Avrà pensato a La scuola cattolica. E com’era la sceneggiatura?
«Buona, speravo di no ma era davvero buona - ride, nda -. Sono stato costretto ad accettare e così mi sono focalizzato sulla responsabilità di dare alla sceneggiatura una scrittura visiva, che è cosa diversa dalla regia. Parlo di un “racconto visivo” che aiuti a “illuminare” la storia. Quanto a La scuola cattolica, è vero, ci sono evidenti affinità tematiche, e anche con altri miei film. Adorazione è una storia di provincia, un meccanismo in cui la cronaca ci racconta fatti terribili ma la cosa interessante per me è poi entrare negli aspetti emotivi e nelle responsabilità e nelle relazioni individuali».

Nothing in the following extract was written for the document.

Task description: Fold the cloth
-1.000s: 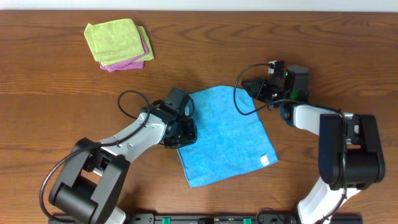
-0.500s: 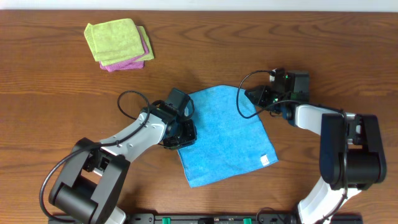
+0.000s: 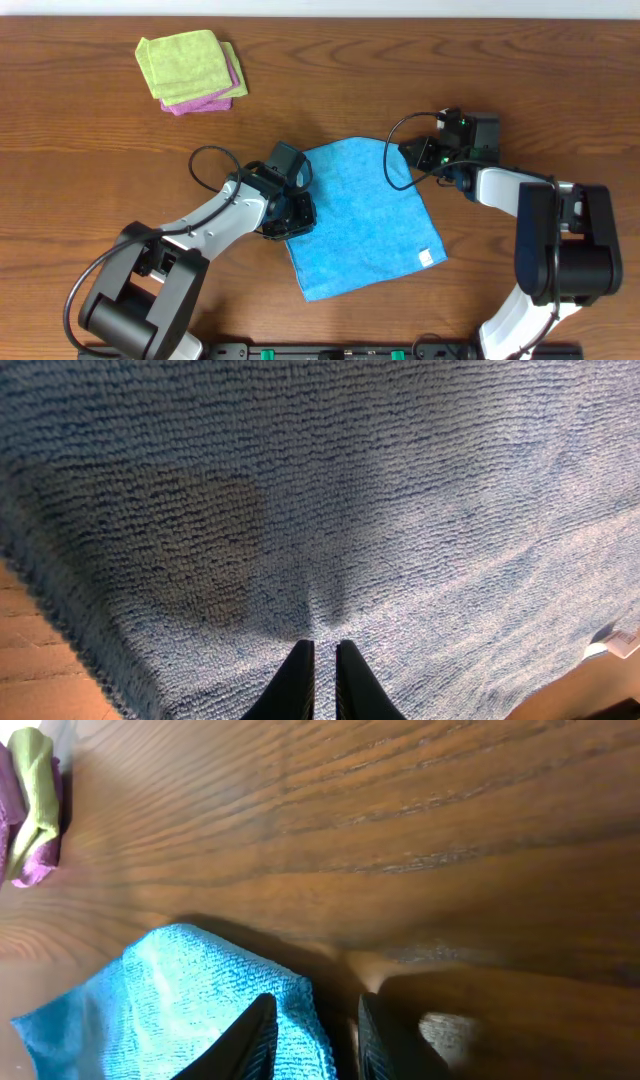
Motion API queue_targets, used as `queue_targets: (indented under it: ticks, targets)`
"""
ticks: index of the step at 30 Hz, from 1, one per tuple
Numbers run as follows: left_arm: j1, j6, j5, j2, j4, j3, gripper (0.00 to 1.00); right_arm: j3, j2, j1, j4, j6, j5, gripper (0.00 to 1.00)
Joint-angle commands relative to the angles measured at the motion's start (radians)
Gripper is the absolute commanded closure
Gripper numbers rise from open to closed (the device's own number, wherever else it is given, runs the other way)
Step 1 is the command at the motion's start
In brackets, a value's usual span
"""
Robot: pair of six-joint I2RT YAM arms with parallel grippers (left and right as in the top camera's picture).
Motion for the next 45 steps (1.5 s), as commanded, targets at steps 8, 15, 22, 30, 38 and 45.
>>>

C’è infatti un evidente interesse per la dimensione esistenziale e psicologica, pure in un quadro che rimanda al crime…
«Secondo me è più corretto parlare di “relazionale” come tipologia di serie. Nel senso che l’aspetto criminale chiaramente c’è, ma ne approfittiamo per raccontare le relazioni tra i personaggi. Non ci focalizziamo sulla ricostruzione dei fatti, che è tipica del crime. Il punto focale è la tessitura delle istanze emotive, vedere come adolescenti e adulti si relazionano dopo questo omicidio. Cerco l’equilibrio tra i giovani e gli adulti, è la sfida più difficile di questo progetto».
Anche il tema della provincia torna in molti suoi lavori. Potrebbe sembrare un territorio più «protetto» rispetto ad una grande città. Ma è sempre così?

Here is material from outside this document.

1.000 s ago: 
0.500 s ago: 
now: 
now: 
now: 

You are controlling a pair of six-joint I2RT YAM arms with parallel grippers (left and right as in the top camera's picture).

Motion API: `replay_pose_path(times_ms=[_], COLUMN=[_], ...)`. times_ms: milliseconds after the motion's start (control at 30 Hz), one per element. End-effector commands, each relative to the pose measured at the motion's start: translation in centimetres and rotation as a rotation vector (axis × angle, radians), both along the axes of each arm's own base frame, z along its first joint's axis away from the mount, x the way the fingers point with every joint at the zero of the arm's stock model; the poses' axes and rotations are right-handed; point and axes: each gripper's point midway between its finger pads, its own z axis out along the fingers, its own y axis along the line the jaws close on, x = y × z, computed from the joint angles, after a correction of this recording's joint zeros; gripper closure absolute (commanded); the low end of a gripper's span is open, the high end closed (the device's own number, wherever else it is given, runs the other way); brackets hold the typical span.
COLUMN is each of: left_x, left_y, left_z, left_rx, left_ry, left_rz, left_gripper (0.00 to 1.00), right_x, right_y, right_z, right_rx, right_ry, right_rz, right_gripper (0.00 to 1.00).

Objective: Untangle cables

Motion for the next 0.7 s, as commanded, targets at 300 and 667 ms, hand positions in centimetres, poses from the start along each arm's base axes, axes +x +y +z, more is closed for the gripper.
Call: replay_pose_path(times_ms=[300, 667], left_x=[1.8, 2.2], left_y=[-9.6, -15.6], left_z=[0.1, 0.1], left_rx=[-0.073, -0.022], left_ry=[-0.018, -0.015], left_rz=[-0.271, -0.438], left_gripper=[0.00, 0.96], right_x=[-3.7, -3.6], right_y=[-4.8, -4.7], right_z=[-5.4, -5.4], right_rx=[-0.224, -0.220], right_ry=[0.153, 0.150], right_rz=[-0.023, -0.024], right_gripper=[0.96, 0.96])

«Credo che siano le persone a fare i luoghi e la loro cultura. Sicuramente la provincia dilata i ritmi frenetici della città, e questo Alice Urciolo lo sa raccontare molto bene. L’ossimoro su cui si fonda la mia idea della provincia è quello di un luogo in cui ti senti sempre osservato e nello stesso tempo abbandonato. Non dipende in prima istanza dalla geografia; io vengo da Marradi e quindi da una piccola comunità, ma in fondo anche Roma è una città di quartieri abbastanza impermeabili».
Pensando a diversi suoi film mi riecheggia il titolo di una vecchia pellicola di Oshima, il Racconto crudele della giovinezza. Da una parte il suo cinema appare molto sensibile alle istanze degli adolescenti ma dall’altra rappresenta i giovani senza edulcorazioni. Secondo lei i grandi media stanno raccontando bene le nuove generazioni?
«Io credo che i giovani si raccontino bene da soli. Rispetto a quando ero ragazzo io, hanno i mezzi per farlo. Sto parlando dei social, che gli permettono di raccontarsi fra loro ma anche alle altre generazioni. E vedo che questo aiuta molti di loro ad avere una consapevolezza e una proprietà di linguaggio che io alla loro età mi sarei sognato. Quello che mi sento di dire è che abbiamo la possibilità di ascoltare direttamente la loro voce e vedere il loro mondo. Approfittiamone. Tornando al cinema, io sul set lascio molto spazio in particolare agli attori giovani, soprattutto perché l’età gli dà fiducia e coraggio in quel che vogliono dire. Se li stiamo raccontando bene credo che, prosaicamente, lo capiremo quando cresceranno. Saranno loro a dircelo».